Level 16: Smartly Scripted Dystopian Tale Like A Black Mirror/Handmaid's Tale Mashup

By Thom Ernst

Rating: A-

After the over-stylized and confounding Suspiria remake, it’s reasonable to be wary of any movie involving the sheltered lives of school-aged children. There are bound to be demons or a coven of witches lurking in the hallways. 

But Level 16 reaches further than the obvious to deliver something uniquely more sinister then simply pitching innocence into the dark arts. 

But perhaps the big difference between the two films is that Level 16 is a contemporary film directed by a woman, dealing with the disrupted lives of young girls, whereas Suspiria is directed by a man attempting to recreate a feminine-based horror genre that played better 41 years ago.

Sophia (Celina Martin) and Vivien (Katie Douglas) fail at being perfect young ladies in Level 16

Sophia (Celina Martin) and Vivien (Katie Douglas) fail at being perfect young ladies in Level 16

Winnipeg-born director Danishka Esterhazy works within a modest budget to deliver a genuinely well-crafted thriller by using one of the oldest special effect techniques available—an intelligent script. Her first image is of a hallway; a barren corridor without character or design. 

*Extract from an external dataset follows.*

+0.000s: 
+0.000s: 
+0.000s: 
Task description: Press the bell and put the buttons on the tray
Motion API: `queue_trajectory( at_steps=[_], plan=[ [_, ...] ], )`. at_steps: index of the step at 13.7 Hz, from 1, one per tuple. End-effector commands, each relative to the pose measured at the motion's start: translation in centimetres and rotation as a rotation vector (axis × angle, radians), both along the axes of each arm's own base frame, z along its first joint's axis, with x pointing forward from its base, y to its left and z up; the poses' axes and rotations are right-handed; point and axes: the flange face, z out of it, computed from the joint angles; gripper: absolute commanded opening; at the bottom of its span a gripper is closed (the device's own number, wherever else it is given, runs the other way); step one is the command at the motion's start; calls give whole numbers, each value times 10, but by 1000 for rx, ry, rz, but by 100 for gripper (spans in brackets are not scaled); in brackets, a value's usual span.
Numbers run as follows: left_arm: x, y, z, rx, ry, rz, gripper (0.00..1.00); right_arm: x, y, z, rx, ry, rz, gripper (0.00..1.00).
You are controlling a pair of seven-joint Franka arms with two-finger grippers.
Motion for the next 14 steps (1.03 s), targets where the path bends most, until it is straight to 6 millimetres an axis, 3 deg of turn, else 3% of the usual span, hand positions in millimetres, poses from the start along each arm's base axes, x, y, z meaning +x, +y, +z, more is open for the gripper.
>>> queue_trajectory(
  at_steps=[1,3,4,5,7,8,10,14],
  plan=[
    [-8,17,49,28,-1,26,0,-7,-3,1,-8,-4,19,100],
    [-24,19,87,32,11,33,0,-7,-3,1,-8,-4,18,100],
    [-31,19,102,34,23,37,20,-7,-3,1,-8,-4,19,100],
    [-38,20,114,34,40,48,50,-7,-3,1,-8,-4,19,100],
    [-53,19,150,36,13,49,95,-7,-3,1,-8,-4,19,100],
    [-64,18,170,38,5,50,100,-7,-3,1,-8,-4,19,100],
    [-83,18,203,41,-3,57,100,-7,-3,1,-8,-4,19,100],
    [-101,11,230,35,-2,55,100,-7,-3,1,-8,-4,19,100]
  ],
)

Along one side of the hallway queues a row of young girls, obedient as only children would be if their youthful impulses have been trained out of them. There is no chatter or fidgeting, only an unnatural submission to what appear to be the rules of their morning routine. They are children without games or toys or any sense of idle comforts. They are distracted only by routine. Their only competition seems to be who among them can best go unnoticed.

And then one girl, Vivien (Katie Douglas), steps out of line. 

 Hers is a small infraction done in the spirit of kindness toward fellow student – and eventual confidante - Sophia (Celina Martin), but regardless of intent, her punishment will be severe. We don’t know what it is, but we know it’s terrifying and it’s enough to frighten her companions into compliant betrayal. 

This is the Vestalis Academy, an unusual name for a boarding school—if, in fact, a boarding school is what it is. It could be a reference to the Vestal Virgins or to a species of damselflies. The girls in this locked-down Academy, which can either be an orphanage or a penitentiary, mingle in a way that seems authentic for children shackled by discipline, designed less to suit their best interest and more to protect the fragile egos of their guardians.   

Were it not for a few technical advancements and the odd hints of current fashion, The Vestalis Academy could be from a time history has forgotten (evoked by the ‘50s style social hygiene films the girls must watch regularly). There is a rigid and staunch insistence by the educators (or are they prison guards?) and pseudo-head mistress Miss Brixil (Sara Canning) that the girls follow a ludicrous code with no eye contact or gesture that could be identified as insubordinate.

And there is little evidence of what the world is like beyond the academy walls aside from the occasional visitor and fleeting promises of an idyllic family life ahead for the “graduates”. But it all feels somewhat like a ruse that could implode at any moment. In fact, we can be certain of it because this is a science-fiction teetering towards horror. 

Esterhazy doesn’t allow Level 16 to conform to a fallback horror that is based solely on the premise of children in peril. What she has in store is more complicated, and devious.

At its least, Level 16 ranks as a very good episode of Black Mirror but at its best, it succeeds as a hybrid of the kind of dystopic paranoia we get from Margaret Atwood’s Handmaid’s Tale with touches of sanitized malevolence from Stanley Kubrick.

Level 16. Written and directed by Danishka Esterhazy. Starring Katie Douglas, Celina Martin, Sara Canning. Opens March 15 in Toronto and Calgary, March 22 in Ottawa and March 28 in Winnipeg.